Gefährdet KI die Demokratie? - Interview mit Yvonne Hofstetter

"Wollt Ihr die totale Überwachung?"

28.11.2016
Von 
Jan-Bernd Meyer betreute als leitender Redakteur Sonderpublikationen und -projekte der COMPUTERWOCHE. Auch für die im Auftrag der Deutschen Messe AG publizierten "CeBIT News" war Meyer zuständig. Inhaltlich betreute er darüber hinaus Hardware- und Green-IT- bzw. Nachhaltigkeitsthemen sowie alles was mit politischen Hintergründen in der ITK-Szene zu tun hat.

Die Angst: Leute machen mit Mistgabeln auf der Straße Revolution

Die Schere zwischen Kapital und Arbeit öffnet sich seit den 70er Jahren des vorigen Jahrhunderts. Das fällt eben nicht zufällig mit dem Siegeszug des Mikroprozessors zusammen. Das macht vielen Menschen Sorge - übrigens einschließlich der Kapitalmarktakteure. Investoren haben inzwischen Angst, dass die Leute wieder mit der Mistgabel auf die Straße gehen und Revolution machen, weil sie keine Arbeit mehr haben. Und das nicht zu Unrecht. Weil viele Arbeiten wegfallen werden.

Warum ist das so? Weil wir heute eine völlig andere Art von Maschinen entwickeln. Brynjolfsson spricht vom zweiten Maschinenzeitalter (Erik Brynjolfsson und sein Kollege Andrew McAfee vom Massachusetts Institute of Technology (MIT) in ihrem Bestseller "The Second Machine Age", Anm.d.Red.). Heute können Maschinen Dinge, die sie nie zuvor konnten. Diese Maschinen können uns verstehen, sie können denken, sie können Entscheidungen treffen. Sie können sehen, sie können sich bewegen, können Texte übersetzen oder gleich selbst schreiben. Sie sind mobil, sie sind unabhängig. Sie arbeiten asynchron. Das sind nicht mehr nur Werkzeuge, bei denen wir sagen können "Da schalte ich eben die Maschine aus" und dann steht das Werkzeug still. Heute reden wir von Maschinen, mit denen wir uns den Planeten teilen müssen. Wir haben uns ganz neue Maschinen geschaffen, ganz neue Kreaturen. Diese Maschinen sind ja in gewisser Weise Klone von uns. Und sie machen Arbeiten, die dann für den Menschen wegfallen.

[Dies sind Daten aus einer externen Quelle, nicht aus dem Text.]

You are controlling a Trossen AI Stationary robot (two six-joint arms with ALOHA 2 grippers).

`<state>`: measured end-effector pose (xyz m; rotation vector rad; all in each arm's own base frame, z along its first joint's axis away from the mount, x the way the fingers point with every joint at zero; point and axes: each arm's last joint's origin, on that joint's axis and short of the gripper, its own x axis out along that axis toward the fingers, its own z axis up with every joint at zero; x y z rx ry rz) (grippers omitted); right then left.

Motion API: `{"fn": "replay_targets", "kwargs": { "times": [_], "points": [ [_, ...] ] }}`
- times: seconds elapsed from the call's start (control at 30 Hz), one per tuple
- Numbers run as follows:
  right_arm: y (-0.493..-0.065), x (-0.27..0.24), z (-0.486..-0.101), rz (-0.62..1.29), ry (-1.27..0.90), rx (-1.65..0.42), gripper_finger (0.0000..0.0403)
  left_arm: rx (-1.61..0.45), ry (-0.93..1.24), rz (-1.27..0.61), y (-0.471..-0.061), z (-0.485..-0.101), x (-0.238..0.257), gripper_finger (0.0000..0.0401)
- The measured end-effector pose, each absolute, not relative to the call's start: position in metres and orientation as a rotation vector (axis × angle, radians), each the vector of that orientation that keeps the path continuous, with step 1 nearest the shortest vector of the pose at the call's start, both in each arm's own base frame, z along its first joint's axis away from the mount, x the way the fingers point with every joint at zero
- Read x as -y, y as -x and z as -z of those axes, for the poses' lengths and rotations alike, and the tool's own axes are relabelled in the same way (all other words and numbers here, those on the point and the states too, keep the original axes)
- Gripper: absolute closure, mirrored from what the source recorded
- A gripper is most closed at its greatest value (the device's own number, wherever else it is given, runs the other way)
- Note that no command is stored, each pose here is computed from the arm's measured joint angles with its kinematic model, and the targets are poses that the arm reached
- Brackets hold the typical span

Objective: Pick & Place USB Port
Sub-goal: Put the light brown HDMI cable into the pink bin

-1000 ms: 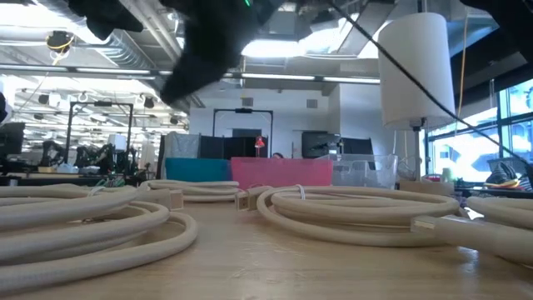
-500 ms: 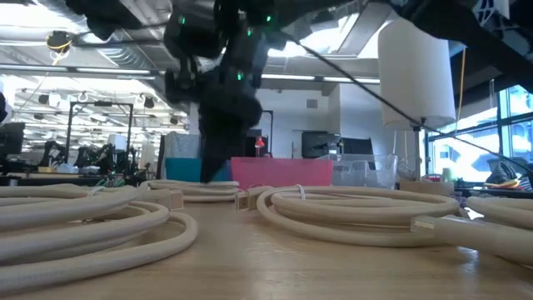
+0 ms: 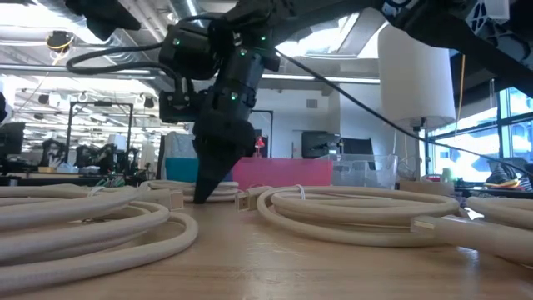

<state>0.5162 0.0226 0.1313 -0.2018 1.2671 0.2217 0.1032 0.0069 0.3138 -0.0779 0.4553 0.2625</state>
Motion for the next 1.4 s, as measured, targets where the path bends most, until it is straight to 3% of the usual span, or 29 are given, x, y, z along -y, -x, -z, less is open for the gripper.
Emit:
{"fn": "replay_targets", "kwargs": {
  "times": [0.1, 0.17, 0.4, 0.57, 0.7, 0.93, 1.17, 1.4],
  "points": [
    [-0.517, -0.024, -0.137, -0.207, 0.184, -1.267, 0.0356, -0.455, 0.078, -0.263, -0.103, -0.314, -0.007, 0.0397],
    [-0.519, -0.027, -0.144, -0.214, 0.183, -1.255, 0.0381, -0.455, 0.078, -0.262, -0.103, -0.314, -0.007, 0.0397],
    [-0.510, -0.053, -0.222, -0.186, 0.294, -1.110, 0.0386, -0.461, 0.084, -0.264, -0.103, -0.313, -0.007, 0.0397],
    [-0.475, -0.035, -0.280, 0.136, 0.444, -1.185, 0.0386, -0.470, 0.083, -0.265, -0.102, -0.312, -0.007, 0.0397],
    [-0.448, 0.005, -0.308, 0.318, 0.382, -1.269, 0.0386, -0.471, 0.083, -0.265, -0.102, -0.312, -0.007, 0.0397],
    [-0.424, 0.089, -0.313, 0.468, 0.221, -1.377, 0.0386, -0.488, 0.080, -0.269, -0.102, -0.311, -0.007, 0.0397],
    [-0.420, 0.141, -0.277, 0.379, 0.033, -1.373, 0.0386, -0.533, 0.074, -0.271, -0.099, -0.307, -0.007, 0.0397],
    [-0.429, 0.155, -0.236, 0.261, -0.081, -1.267, 0.0386, -0.535, 0.067, -0.265, -0.099, -0.307, -0.007, 0.0397]
  ]
}}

Seit ich in der IT arbeite, beschäftige ich mich die allermeiste Zeit mit den Finanzmärkten. Ich habe um das Jahr 2000 die Voice-Broker mit den zwischen Ohr und Schultern geklemmten Telefonhörern - das sind die Vermittler zwischen Käufer und Verkäufer - aus dem Markt gehen sehen. Die sind durch die Automatisierung und Onlinebroker weggefegt worden. Und vor zehn Jahren habe ich gesagt, die nächsten, die gehen, sind die Börsenhändler. Das sind die, die die Entscheidungen treffen über den gesamten Aktienkauf- und Verkaufsprozess - also die Käufer und Verkäufer selbst. Diesen Punkt haben wir heute bereits erreicht. Die Händler, die ich kenne - insbesondere die im Währungsbereich -, haben alle keine Arbeit mehr. An ihrer Stelle entscheiden Maschinen.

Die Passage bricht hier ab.